--- PROBLEM REQUIREMENTS ---
Repeat the entire listing exactly.

(DATA EXTRACT Opens)

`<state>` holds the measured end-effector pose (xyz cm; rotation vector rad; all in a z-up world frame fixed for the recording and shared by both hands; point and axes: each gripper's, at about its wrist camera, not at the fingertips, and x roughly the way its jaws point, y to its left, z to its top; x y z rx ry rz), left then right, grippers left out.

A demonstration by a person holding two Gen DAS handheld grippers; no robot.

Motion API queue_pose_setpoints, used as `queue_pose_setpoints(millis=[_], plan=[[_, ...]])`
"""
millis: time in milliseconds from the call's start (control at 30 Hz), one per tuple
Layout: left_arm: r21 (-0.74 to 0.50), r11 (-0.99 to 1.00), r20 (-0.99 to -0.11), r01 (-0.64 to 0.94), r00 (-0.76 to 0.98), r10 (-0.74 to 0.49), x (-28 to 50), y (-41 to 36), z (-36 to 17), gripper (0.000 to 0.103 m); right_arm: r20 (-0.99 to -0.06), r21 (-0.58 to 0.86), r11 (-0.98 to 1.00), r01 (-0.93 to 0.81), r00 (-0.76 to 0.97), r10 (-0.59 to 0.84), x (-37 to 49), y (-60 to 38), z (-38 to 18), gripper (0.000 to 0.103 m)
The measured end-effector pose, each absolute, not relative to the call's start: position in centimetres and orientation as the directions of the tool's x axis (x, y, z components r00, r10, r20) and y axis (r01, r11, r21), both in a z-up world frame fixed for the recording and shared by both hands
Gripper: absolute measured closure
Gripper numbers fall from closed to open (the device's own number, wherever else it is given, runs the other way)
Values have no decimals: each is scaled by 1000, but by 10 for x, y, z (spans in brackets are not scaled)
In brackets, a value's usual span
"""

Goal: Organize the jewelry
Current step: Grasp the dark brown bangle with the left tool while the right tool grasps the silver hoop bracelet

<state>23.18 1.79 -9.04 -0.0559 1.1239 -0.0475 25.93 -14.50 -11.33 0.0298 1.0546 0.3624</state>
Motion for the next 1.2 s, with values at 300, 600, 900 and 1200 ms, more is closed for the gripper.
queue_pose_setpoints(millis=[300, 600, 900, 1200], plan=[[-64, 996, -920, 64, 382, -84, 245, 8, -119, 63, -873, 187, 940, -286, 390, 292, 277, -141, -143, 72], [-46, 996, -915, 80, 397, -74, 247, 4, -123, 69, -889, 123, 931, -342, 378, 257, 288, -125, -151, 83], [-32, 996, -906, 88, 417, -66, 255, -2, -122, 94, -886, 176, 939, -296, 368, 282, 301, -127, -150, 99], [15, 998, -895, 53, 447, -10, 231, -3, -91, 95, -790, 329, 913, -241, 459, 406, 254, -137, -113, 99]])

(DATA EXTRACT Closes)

--- EXPECTED ANSWER ---
`<state>` holds the measured end-effector pose (xyz cm; rotation vector rad; all in a z-up world frame fixed for the recording and shared by both hands; point and axes: each gripper's, at about its wrist camera, not at the fingertips, and x roughly the way its jaws point, y to its left, z to its top; x y z rx ry rz), left then right, grippers left out.

A demonstration by a person holding two Gen DAS handheld grippers; no robot.

Motion API queue_pose_setpoints, used as `queue_pose_setpoints(millis=[_], plan=[[_, ...]])`
"""
millis: time in milliseconds from the call's start (control at 30 Hz), one per tuple
Layout: left_arm: r21 (-0.74 to 0.50), r11 (-0.99 to 1.00), r20 (-0.99 to -0.11), r01 (-0.64 to 0.94), r00 (-0.76 to 0.98), r10 (-0.74 to 0.49), x (-28 to 50), y (-41 to 36), z (-36 to 17), gripper (0.000 to 0.103 m); right_arm: r20 (-0.99 to -0.06), r21 (-0.58 to 0.86), r11 (-0.98 to 1.00), r01 (-0.93 to 0.81), r00 (-0.76 to 0.97), r10 (-0.59 to 0.84), x (-37 to 49), y (-60 to 38), z (-38 to 18), gripper (0.000 to 0.103 m)
The measured end-effector pose, each absolute, not relative to the call's start: position in centimetres and orientation as the directions of the tool's x axis (x, y, z components r00, r10, r20) and y axis (r01, r11, r21), both in a z-up world frame fixed for the recording and shared by both hands
Gripper: absolute measured closure
Gripper numbers fall from closed to open (the device's own number, wherever else it is given, runs the other way)
Values have no decimals: each is scaled by 1000, but by 10 for x, y, z (spans in brackets are not scaled)
In brackets, a value's usual span
"""

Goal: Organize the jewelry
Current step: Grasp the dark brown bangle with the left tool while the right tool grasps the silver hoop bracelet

<state>23.18 1.79 -9.04 -0.0559 1.1239 -0.0475 25.93 -14.50 -11.33 0.0298 1.0546 0.3624</state>
Motion for the next 1.2 s, with values at 300, 600, 900 and 1200 ms, more is closed for the gripper.
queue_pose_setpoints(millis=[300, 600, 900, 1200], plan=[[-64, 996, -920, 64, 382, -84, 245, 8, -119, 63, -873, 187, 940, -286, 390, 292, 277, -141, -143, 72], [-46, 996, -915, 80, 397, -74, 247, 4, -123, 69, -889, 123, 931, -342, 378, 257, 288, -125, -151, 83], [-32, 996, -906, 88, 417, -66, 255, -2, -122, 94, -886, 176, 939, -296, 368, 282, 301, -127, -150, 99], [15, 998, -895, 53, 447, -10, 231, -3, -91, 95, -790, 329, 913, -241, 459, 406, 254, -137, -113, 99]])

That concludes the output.